A researcher from Columbia University in New York has developed a data visualization tool which explores the carbon-emission levels of various consumer products and highlights the strategies companies have been employing to reduce carbon emissions.
Named Carbon Catalogue, the tool resembles a wheel with color-coded spokes and illustrates the carbon a product emits throughout its entire lifecycle – from its raw material stage, through to manufacturing, and to its eventual downstream phases – with each spoke revealing carbon information on a product when a user hovers over it.
Christoph Meinrenken, an associate research scientist at Columbia's Earth Institute and chief data scientist at environmental analytics firm CoClear, said: "We designed Carbon Catalogue, which is free and open to all, to enhance awareness of carbon sources and ways to reduce them.
"This tool can serve as an inspiration for other companies to reduce their products' emissions, especially since smaller carbon footprints often correlate with reduced production costs."
Meinrenken and his colleagues at CoClear analyzed carbon emissions data for 866 products made by 145 companies, who voluntarily submitted their data to nonprofit organization CDP (formally the Carbon Disclosure Project).
"The tool gives consumers and CDP-member companies like Nestle, Bloomberg and Dell an interactive platform to explore products' carbon footprints," Meinrenken noted.
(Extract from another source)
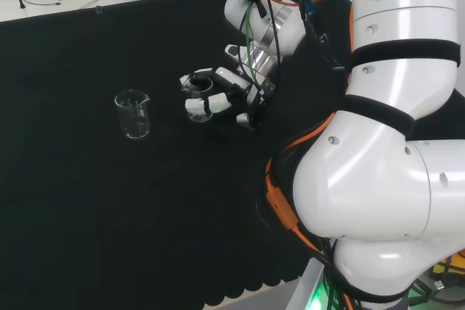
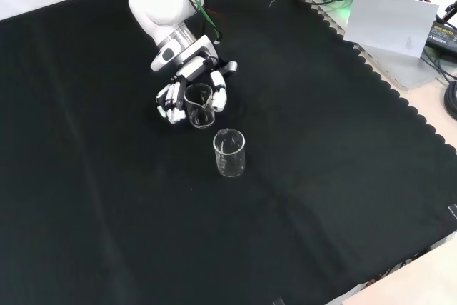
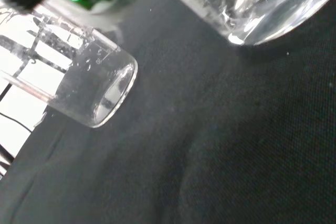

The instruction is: Pick up the beaker on the right.

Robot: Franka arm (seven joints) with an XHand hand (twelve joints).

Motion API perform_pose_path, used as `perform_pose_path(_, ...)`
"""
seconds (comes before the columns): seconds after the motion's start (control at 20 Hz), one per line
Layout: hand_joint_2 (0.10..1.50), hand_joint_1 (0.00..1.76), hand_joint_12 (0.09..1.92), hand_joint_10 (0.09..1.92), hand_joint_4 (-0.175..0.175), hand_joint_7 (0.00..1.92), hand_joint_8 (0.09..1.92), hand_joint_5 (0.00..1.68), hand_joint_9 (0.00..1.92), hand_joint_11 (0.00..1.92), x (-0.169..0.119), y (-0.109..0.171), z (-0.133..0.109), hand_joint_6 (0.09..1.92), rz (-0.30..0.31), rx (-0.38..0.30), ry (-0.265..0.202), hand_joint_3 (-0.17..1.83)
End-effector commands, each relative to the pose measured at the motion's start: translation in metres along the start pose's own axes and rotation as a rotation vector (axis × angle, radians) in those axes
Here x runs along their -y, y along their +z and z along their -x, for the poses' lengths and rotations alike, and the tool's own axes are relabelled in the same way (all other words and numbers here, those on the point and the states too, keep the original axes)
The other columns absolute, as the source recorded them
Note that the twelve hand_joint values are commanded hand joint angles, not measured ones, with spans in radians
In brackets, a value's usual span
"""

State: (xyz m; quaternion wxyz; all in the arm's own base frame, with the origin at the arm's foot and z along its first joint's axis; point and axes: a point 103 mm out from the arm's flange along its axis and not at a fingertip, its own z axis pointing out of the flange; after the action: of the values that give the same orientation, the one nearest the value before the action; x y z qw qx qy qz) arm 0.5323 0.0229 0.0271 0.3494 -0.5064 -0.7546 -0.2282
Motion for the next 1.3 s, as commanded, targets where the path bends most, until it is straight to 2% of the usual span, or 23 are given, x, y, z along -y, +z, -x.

Meinrenken, who also belongs to the Earth Institute's Research Program on Sustainability Policy and Management, and his CoClear colleagues found that upwards of 75% of a product's overall emissions were generated during the supply-chain phase, such as when the raw materials are acquired or when a consumer uses it. They also found that the food and beverage industry had one of the highest upstream emissions, while the IT industry was among the industries with the highest downstream emissions.
Through their research, however, the team found that a number of companies had made "vast improvements in reducing their products' emissions".